§ **INFORMATION PROVIDED**:
------------------------------------------------------------------------
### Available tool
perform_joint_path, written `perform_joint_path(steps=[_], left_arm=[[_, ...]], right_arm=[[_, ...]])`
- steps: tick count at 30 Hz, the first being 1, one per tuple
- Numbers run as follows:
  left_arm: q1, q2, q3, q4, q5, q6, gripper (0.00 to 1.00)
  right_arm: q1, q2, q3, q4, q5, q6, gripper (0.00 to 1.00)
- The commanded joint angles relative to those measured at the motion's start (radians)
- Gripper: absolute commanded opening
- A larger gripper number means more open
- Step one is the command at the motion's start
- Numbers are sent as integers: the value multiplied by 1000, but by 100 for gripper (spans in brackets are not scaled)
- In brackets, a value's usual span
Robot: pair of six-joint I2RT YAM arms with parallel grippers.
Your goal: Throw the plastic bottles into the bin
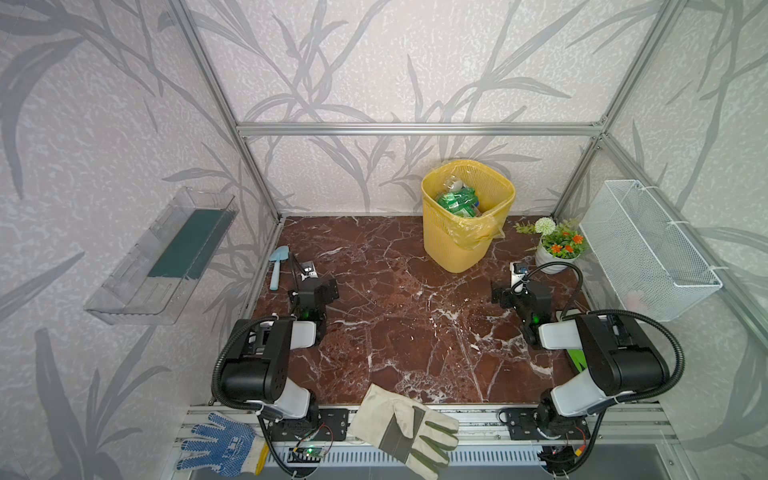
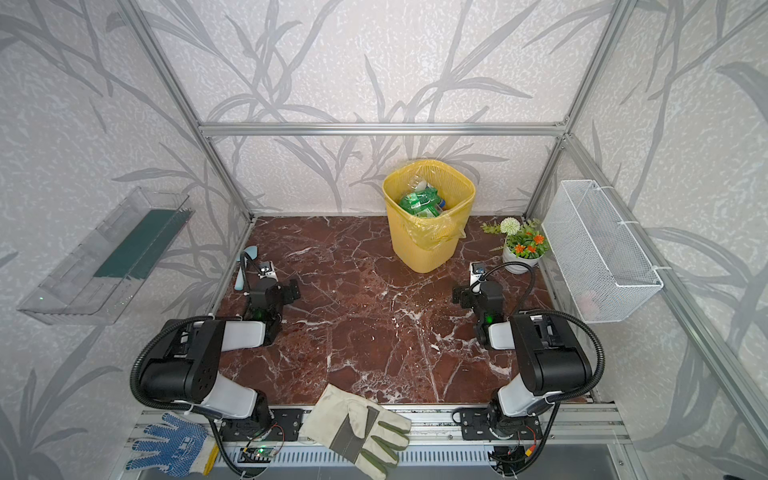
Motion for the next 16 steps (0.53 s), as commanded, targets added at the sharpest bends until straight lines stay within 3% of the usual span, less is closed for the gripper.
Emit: perform_joint_path(steps=[1, 16], left_arm=[[5, -6, 4, 35, 22, 19, 99], [6, -5, 2, 37, 23, 19, 99]], right_arm=[[0, -1, 11, 47, -3, -15, 99], [0, -1, 12, 43, -6, -15, 99]])
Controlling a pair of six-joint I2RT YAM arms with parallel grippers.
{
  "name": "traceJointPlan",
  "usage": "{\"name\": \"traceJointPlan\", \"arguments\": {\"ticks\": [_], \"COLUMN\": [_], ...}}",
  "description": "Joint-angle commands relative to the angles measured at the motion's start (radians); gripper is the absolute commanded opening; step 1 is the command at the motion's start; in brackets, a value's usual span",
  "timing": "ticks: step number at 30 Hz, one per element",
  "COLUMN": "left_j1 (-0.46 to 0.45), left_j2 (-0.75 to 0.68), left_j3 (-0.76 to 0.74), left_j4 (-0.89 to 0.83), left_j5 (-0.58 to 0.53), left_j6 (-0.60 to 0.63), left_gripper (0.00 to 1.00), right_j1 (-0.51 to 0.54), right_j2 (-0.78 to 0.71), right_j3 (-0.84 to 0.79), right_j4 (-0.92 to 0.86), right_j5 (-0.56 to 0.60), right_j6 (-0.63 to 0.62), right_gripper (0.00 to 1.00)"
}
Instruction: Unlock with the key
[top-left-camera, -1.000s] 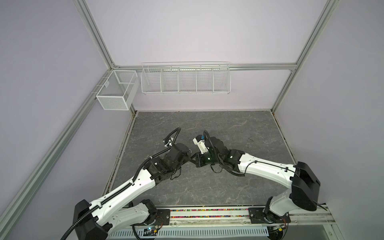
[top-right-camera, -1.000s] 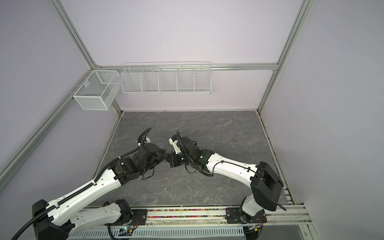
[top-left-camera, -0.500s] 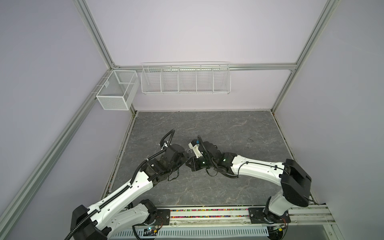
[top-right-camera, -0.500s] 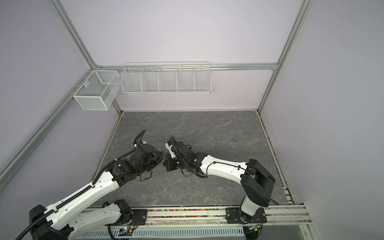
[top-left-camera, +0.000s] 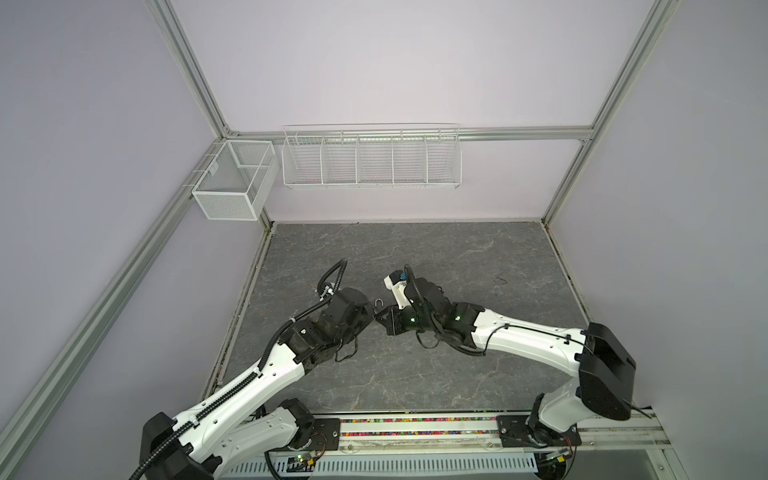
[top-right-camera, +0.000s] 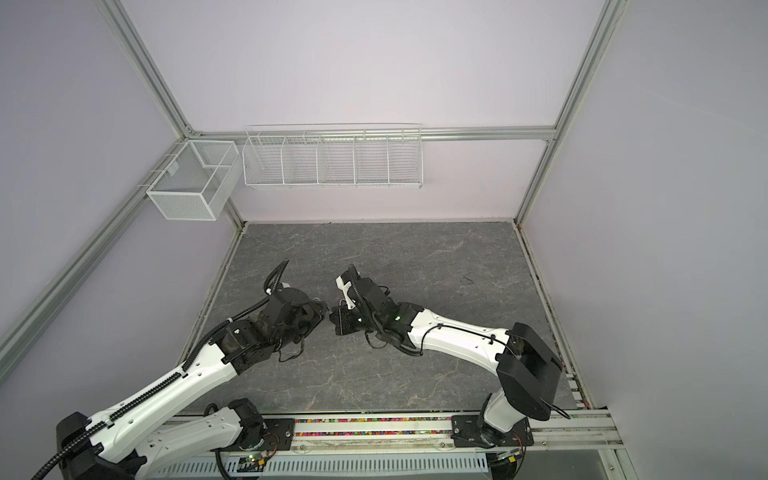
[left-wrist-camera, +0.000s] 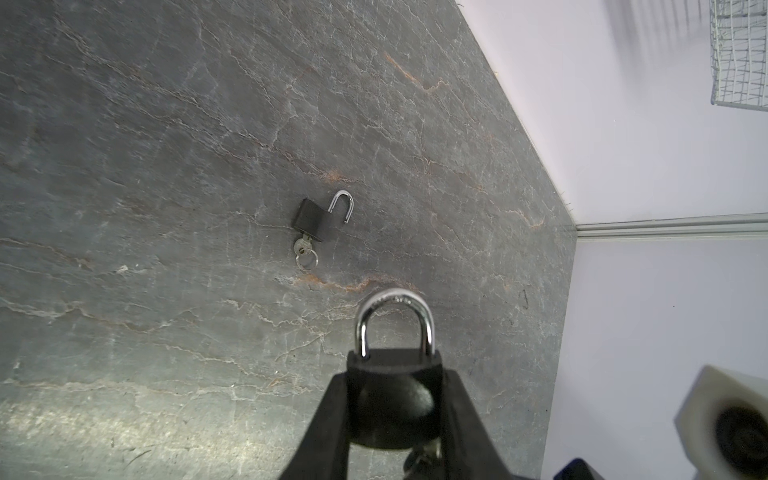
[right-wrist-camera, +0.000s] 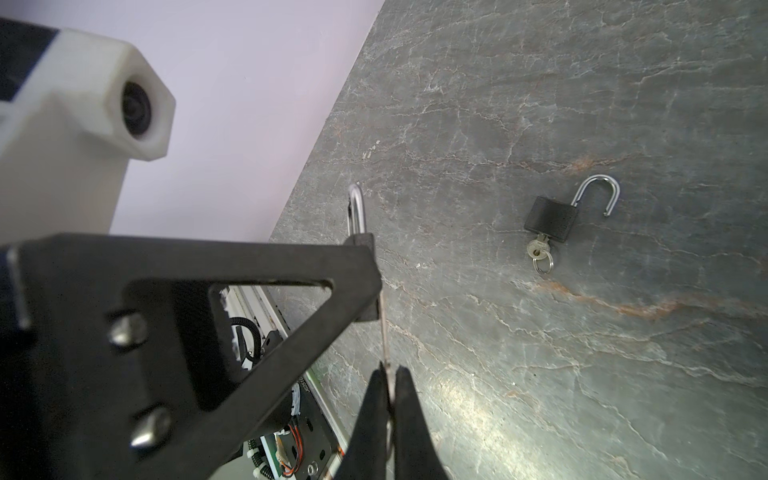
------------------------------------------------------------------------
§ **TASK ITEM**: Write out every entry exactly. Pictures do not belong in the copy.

§ **ANSWER TO THIS EXERCISE**:
### Available tool
perform_joint_path, written `perform_joint_path(steps=[_], left_arm=[[_, ...]], right_arm=[[_, ...]])`
- steps: tick count at 30 Hz, the first being 1, one per tuple
- Numbers run as follows:
  left_arm: q1, q2, q3, q4, q5, q6, gripper (0.00 to 1.00)
  right_arm: q1, q2, q3, q4, q5, q6, gripper (0.00 to 1.00)
- The commanded joint angles relative to those measured at the motion's start (radians)
- Gripper: absolute commanded opening
- A larger gripper number means more open
- Step one is the command at the motion's start
- Numbers are sent as integers: the value multiplied by 1000, but by 100 for gripper (spans in brackets are not scaled)
- In brackets, a value's usual span
Robot: pair of six-joint I2RT YAM arms with parallel grippers.
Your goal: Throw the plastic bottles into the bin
Motion for the next 16 steps (0.53 s), as commanded, targets added at the sharpest bends until straight lines stay within 3% of the usual span, less is closed for the gripper.
Emit: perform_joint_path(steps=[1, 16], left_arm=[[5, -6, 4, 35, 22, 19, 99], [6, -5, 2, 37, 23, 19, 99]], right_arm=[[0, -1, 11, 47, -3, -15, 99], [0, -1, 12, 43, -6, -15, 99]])
Controlling a pair of six-joint I2RT YAM arms with parallel grippers.
{
  "name": "traceJointPlan",
  "usage": "{\"name\": \"traceJointPlan\", \"arguments\": {\"ticks\": [_], \"COLUMN\": [_], ...}}",
  "description": "Joint-angle commands relative to the angles measured at the motion's start (radians); gripper is the absolute commanded opening; step 1 is the command at the motion's start; in brackets, a value's usual span",
  "timing": "ticks: step number at 30 Hz, one per element",
  "COLUMN": "left_j1 (-0.46 to 0.45), left_j2 (-0.75 to 0.68), left_j3 (-0.76 to 0.74), left_j4 (-0.89 to 0.83), left_j5 (-0.58 to 0.53), left_j6 (-0.60 to 0.63), left_gripper (0.00 to 1.00), right_j1 (-0.51 to 0.54), right_j2 (-0.78 to 0.71), right_j3 (-0.84 to 0.79), right_j4 (-0.92 to 0.86), right_j5 (-0.56 to 0.60), right_j6 (-0.63 to 0.62), right_gripper (0.00 to 1.00)"
}
Instruction: Unlock with the key
[top-left-camera, -1.000s] 
[top-right-camera, -1.000s] 
[top-left-camera, -0.500s] 
[top-right-camera, -0.500s] 
[top-left-camera, +0.000s] 
[top-right-camera, +0.000s] 
[left-wrist-camera, +0.000s] 
[right-wrist-camera, +0.000s] 

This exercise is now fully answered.